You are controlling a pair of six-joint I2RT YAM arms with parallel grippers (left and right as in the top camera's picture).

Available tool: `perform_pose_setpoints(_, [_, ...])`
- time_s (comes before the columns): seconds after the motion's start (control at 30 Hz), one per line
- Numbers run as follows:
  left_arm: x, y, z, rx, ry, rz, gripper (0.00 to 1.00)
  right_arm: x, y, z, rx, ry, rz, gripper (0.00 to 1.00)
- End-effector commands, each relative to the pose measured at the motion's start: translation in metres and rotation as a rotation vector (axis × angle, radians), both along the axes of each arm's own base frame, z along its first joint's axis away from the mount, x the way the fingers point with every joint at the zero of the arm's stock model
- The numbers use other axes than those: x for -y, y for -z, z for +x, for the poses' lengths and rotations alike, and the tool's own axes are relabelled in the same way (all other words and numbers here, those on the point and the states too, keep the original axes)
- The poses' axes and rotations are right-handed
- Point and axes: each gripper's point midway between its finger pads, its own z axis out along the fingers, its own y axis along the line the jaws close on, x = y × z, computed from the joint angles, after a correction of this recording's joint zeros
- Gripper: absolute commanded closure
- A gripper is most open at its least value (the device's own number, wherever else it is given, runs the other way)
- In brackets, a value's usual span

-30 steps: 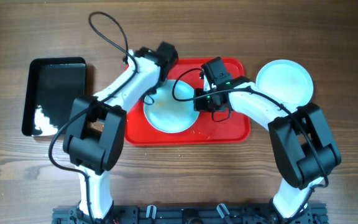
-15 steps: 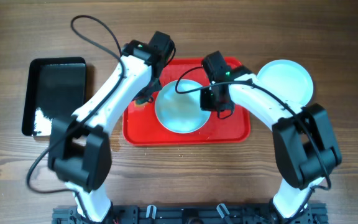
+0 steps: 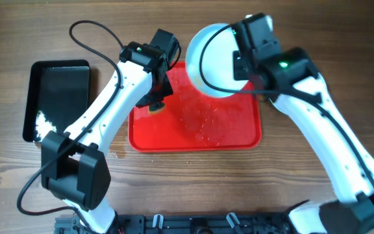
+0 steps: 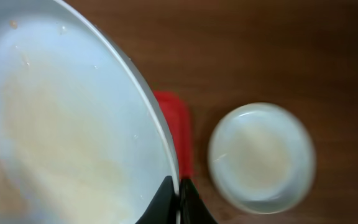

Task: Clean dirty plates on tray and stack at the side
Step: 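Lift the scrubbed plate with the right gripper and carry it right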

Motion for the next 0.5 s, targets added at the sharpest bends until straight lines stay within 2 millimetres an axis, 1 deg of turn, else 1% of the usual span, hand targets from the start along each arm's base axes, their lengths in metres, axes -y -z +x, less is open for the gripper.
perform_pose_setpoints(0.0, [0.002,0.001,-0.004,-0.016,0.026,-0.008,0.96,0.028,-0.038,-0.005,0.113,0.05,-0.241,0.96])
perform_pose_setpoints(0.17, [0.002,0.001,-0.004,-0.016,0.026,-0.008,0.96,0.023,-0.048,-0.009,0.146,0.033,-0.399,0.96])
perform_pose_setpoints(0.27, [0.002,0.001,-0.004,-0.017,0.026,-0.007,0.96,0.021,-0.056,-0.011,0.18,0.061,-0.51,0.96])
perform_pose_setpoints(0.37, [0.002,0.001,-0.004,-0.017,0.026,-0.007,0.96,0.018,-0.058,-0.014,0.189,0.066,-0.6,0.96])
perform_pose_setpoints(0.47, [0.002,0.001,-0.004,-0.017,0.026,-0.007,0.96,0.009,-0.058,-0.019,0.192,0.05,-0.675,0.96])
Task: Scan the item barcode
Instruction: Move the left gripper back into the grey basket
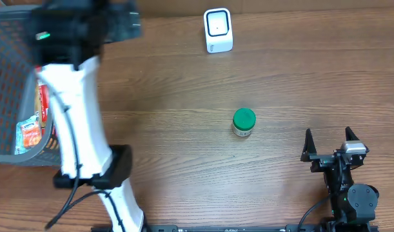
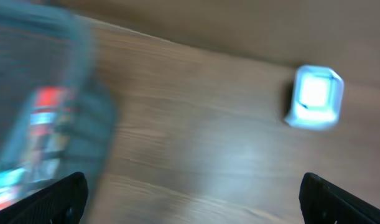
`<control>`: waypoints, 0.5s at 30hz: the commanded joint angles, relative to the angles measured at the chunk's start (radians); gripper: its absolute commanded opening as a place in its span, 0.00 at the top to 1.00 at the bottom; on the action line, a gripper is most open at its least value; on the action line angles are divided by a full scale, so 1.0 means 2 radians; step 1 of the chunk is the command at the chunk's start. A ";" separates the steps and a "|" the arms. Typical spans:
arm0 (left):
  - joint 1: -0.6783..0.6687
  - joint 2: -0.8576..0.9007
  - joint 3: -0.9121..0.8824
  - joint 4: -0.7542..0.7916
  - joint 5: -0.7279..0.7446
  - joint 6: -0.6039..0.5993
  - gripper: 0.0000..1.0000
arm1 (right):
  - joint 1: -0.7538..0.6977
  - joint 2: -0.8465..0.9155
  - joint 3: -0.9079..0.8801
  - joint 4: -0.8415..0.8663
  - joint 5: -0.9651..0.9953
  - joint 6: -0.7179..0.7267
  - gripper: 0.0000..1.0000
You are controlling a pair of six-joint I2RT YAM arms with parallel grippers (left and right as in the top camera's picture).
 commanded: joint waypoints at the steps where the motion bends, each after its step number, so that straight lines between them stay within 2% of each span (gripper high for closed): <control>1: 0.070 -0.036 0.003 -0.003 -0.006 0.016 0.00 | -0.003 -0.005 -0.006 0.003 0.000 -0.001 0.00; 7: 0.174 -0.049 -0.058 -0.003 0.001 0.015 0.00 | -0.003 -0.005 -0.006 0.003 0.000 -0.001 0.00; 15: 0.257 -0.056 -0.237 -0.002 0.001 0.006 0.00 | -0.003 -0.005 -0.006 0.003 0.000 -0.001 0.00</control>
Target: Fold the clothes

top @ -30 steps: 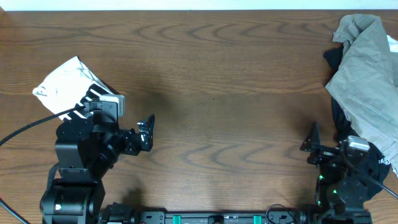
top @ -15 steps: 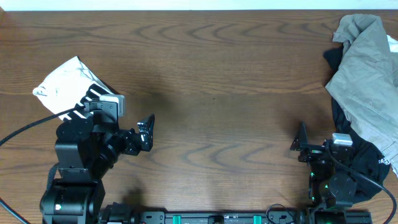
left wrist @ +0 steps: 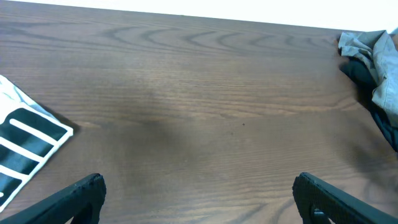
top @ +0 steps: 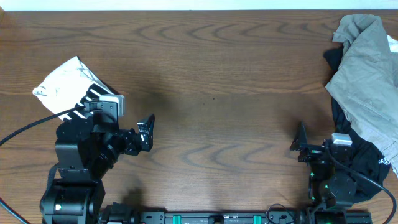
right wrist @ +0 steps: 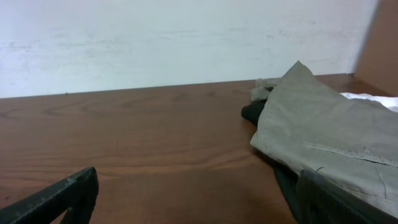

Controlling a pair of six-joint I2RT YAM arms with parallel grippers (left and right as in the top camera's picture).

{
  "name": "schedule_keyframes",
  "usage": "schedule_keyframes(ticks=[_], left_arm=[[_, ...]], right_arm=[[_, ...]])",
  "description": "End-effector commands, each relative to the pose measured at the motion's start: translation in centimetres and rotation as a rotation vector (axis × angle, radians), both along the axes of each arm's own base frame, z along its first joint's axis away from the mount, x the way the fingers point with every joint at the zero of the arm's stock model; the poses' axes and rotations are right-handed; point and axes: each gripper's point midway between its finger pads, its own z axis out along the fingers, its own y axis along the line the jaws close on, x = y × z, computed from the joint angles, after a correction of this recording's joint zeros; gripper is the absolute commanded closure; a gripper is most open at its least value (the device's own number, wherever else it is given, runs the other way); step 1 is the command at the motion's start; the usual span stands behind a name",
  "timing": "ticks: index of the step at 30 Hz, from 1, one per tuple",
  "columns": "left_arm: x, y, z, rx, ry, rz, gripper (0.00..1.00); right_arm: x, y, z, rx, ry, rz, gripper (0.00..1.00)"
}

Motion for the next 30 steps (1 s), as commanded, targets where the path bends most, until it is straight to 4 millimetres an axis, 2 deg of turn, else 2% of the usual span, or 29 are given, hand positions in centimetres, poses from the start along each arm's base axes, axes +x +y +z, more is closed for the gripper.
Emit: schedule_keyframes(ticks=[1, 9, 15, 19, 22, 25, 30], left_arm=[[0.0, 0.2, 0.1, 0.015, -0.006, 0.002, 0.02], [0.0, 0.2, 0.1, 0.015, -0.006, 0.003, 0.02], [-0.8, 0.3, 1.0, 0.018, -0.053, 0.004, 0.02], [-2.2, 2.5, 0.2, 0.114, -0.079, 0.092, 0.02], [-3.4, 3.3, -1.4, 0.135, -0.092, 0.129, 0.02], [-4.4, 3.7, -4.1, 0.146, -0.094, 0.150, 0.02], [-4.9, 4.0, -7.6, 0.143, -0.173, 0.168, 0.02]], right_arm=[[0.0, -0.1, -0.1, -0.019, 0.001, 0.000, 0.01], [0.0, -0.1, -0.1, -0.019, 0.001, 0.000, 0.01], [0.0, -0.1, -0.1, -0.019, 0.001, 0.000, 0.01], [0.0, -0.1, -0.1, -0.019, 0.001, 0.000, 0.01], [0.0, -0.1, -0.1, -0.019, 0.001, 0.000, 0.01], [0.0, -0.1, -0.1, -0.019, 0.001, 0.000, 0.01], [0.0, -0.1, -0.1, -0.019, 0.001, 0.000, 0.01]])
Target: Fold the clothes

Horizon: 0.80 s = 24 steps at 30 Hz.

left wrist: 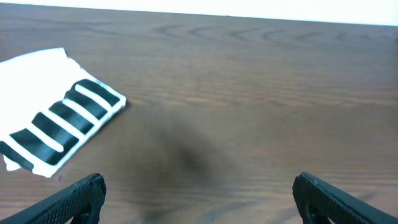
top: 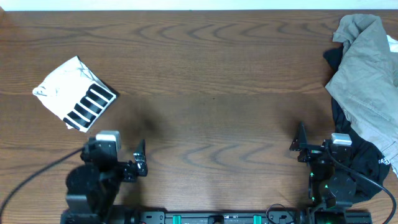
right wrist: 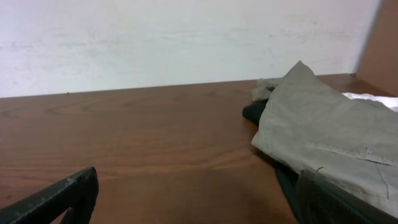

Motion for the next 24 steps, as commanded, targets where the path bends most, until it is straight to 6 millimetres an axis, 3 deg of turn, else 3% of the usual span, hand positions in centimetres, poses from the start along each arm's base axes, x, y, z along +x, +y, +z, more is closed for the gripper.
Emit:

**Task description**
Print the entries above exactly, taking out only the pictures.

**Exercise result**
You are controlling a pair of six-joint I2RT YAM arms with parallel grippers (left and right as in the top camera's picture).

Available tool: `perform_pose_setpoints(_, [_, ...])`
- time_s (comes before the columns): seconds after the motion's start (control at 30 Hz), one per line
- Numbers run as follows:
  left_arm: x, y, z, rx, ry, rz, gripper (0.00 to 1.00)
  right_arm: x, y, z, rx, ry, rz, gripper (0.00 to 1.00)
- End-effector commands, each relative to the pose measured at the motion's start: translation in metres and rotation as a rotation vector (axis × angle, radians), both along the axes of each arm's own base frame, z along its first joint's axis away from the mount, x the way the fingers point with every joint at the zero of the arm's stock model
- The numbers use other axes than those: x for -y, y for -z, z for +x, for the poses' lengths and rotations alike, and the tool's own axes are relabelled in the same way (all other words and numbers here, those on the point and the states too, keep the original axes)
- The poses' axes and rotations are right-handed
- Point and axes: each gripper's point midway between its finger pads, its own z axis out along the fingers, its own y axis along the line the jaws close on, x = y × z, computed from the joint angles, after a correction of this recording's joint zeros
- Gripper: absolute commanded closure
- A gripper is most open at its least value (the device's own number, wherever else it is given, runs the other way)
- In brackets, a value's usual span

-30 steps: 
-15 steps: 
+0 steps: 
+0 steps: 

Task: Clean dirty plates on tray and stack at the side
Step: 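Lift the scrubbed plate with the right gripper and carry it right
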
Motion for the next 0.5 s, targets added at the sharpest bends until straight lines stay within 2 millimetres an axis, 1 deg of turn, else 1% of the usual span, hand targets from the start along each arm's base axes, their lengths in metres, axes -y -z +x, less is open for the gripper.
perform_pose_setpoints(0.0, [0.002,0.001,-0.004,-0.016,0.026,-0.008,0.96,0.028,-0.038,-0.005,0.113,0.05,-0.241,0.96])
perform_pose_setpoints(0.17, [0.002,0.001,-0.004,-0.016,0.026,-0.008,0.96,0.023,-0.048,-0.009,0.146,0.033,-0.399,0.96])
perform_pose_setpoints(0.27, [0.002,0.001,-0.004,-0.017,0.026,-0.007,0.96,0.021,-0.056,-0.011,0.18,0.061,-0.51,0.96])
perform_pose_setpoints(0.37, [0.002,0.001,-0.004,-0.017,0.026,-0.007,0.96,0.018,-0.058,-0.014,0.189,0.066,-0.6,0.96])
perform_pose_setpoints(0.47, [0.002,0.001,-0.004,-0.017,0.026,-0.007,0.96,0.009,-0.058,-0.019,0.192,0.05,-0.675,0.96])
Task: Scan the item barcode
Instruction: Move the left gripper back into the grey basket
`<control>`: waypoints, 0.5s at 30hz: the commanded joint angles, relative to the angles measured at the chunk's start (radians); gripper: its absolute commanded opening as a place in its span, 0.00 at the top to 1.00 at the bottom; on the action line, a gripper is most open at its least value; on the action line angles are divided by a full scale, so 1.0 means 2 radians; step 1 of the chunk is the command at the chunk's start. A ";" separates the steps and a "|" the arms. Typical spans:
arm0 (left):
  - joint 1: -0.6783..0.6687
  - joint 2: -0.8576..0.9007
  - joint 3: -0.9121..0.8824
  - joint 4: -0.7542..0.7916
  - joint 5: -0.7279..0.7446
  - joint 6: -0.6039..0.5993
  - gripper: 0.0000..1.0000
arm1 (right):
  - joint 1: -0.7538..0.6977
  - joint 2: -0.8465..0.9155
  - joint 3: -0.9079..0.8801
  - joint 4: -0.8415..0.8663
  - joint 5: -0.9651..0.9953
  - joint 6: -0.7179..0.7267
  - gripper: 0.0000..1.0000
You are controlling a pair of six-joint I2RT YAM arms with parallel grippers (left and right as in the top camera's picture).
 commanded: joint waypoints at the steps where the motion bends, each after its step number, so that straight lines between them stay within 2% of each span (gripper high for closed): <control>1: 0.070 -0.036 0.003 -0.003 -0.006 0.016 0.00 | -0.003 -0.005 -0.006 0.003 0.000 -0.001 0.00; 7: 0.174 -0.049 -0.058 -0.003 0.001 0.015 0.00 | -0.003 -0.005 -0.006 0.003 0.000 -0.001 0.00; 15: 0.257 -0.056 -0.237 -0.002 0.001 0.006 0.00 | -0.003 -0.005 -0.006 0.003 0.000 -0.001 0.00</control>
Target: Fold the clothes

top @ -30 steps: 
top @ -15 steps: 
left wrist @ +0 steps: 
top @ +0 steps: 
right wrist @ +0 steps: 

Controlling a pair of six-joint I2RT YAM arms with parallel grippers (left and right as in the top camera's picture).

{
  "name": "schedule_keyframes",
  "usage": "schedule_keyframes(ticks=[_], left_arm=[[_, ...]], right_arm=[[_, ...]])",
  "description": "End-effector commands, each relative to the pose measured at the motion's start: translation in centimetres and rotation as a rotation vector (axis × angle, radians), both along the axes of each arm's own base frame, z along its first joint's axis away from the mount, x the way the fingers point with every joint at the zero of the arm's stock model; the poses' axes and rotations are right-handed; point and axes: each gripper's point midway between its finger pads, its own z axis out along the fingers, its own y axis along the line the jaws close on, x = y × z, computed from the joint angles, after a correction of this recording's joint zeros; gripper is the absolute commanded closure; a gripper is most open at its least value (the device's own number, wherever else it is given, runs the other way); step 1 is the command at the motion's start; the usual span stands behind a name",
  "timing": "ticks: index of the step at 30 Hz, from 1, one per tuple",
  "columns": "left_arm: x, y, z, rx, ry, rz, gripper (0.00..1.00); right_arm: x, y, z, rx, ry, rz, gripper (0.00..1.00)"
}

Motion for the next 30 steps (1 s), as commanded, targets where the path bends most, until it is straight to 4 millimetres an axis, 2 deg of turn, else 2% of the usual span, or 29 are given, hand positions in centimetres, poses from the start along each arm's base axes, axes +x +y +z, more is closed for the gripper.
Emit: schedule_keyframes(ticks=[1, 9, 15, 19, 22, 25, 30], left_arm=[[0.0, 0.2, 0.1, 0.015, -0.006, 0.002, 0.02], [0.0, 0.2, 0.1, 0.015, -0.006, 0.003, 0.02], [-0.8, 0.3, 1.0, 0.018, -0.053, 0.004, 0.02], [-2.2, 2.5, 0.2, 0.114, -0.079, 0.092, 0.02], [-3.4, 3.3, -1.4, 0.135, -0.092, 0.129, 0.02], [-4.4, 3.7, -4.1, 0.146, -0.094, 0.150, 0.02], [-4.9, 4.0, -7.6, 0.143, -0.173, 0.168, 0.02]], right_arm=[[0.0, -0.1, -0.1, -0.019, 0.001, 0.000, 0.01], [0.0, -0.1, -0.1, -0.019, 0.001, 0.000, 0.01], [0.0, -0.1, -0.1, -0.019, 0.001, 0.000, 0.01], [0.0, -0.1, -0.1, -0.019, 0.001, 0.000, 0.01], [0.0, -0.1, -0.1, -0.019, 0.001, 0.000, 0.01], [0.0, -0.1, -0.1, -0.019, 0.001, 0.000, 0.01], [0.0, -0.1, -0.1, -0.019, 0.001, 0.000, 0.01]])
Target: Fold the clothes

Horizon: 0.80 s = 24 steps at 30 Hz.

left wrist: 
top: 
right wrist: 

Motion for the next 24 steps, as commanded, targets where the path bends most, until it is straight to 6 millimetres an axis, 3 deg of turn, else 3% of the usual span, hand positions in centimetres, poses from the start along each arm's base axes, x, y, z along +x, +y, +z, more is closed for the gripper.
Emit:

With that, the answer is complete.